=== HOW TO COMPLETE THIS TASK ===
Each line of the data below either holds "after" or does not. Report how many do, and only that.

::::::

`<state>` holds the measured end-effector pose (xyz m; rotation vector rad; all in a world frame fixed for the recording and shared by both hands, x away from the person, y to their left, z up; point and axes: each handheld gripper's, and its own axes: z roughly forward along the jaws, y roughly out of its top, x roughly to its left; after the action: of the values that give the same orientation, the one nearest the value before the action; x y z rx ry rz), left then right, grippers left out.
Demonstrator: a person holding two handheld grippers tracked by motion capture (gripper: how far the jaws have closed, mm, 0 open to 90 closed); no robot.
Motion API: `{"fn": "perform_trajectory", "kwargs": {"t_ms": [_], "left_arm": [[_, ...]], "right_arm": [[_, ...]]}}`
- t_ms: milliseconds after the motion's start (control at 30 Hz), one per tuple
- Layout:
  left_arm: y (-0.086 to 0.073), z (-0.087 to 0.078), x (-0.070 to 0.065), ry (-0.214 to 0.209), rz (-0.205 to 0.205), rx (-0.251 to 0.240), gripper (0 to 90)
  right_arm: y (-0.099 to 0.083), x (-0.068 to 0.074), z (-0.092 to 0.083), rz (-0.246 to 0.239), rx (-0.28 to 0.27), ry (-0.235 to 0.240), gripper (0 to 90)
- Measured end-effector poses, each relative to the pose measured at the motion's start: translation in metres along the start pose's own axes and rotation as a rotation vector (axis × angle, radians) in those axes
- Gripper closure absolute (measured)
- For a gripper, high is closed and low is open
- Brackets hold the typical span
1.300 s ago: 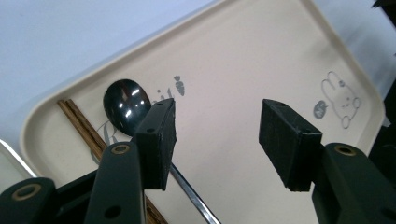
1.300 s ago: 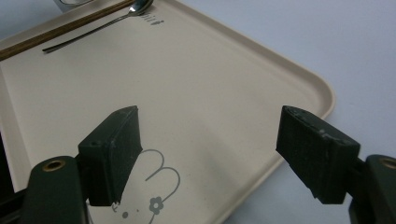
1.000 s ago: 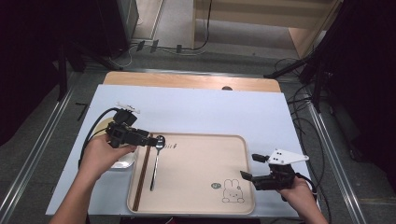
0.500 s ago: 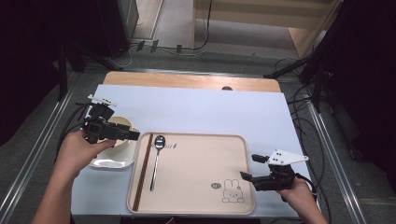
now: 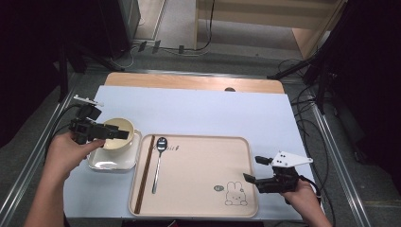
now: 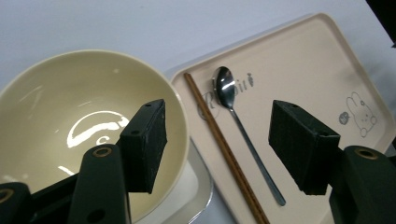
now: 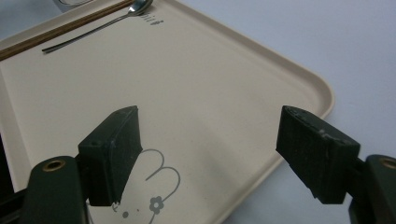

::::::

=== WORKED SOLUTION ===
2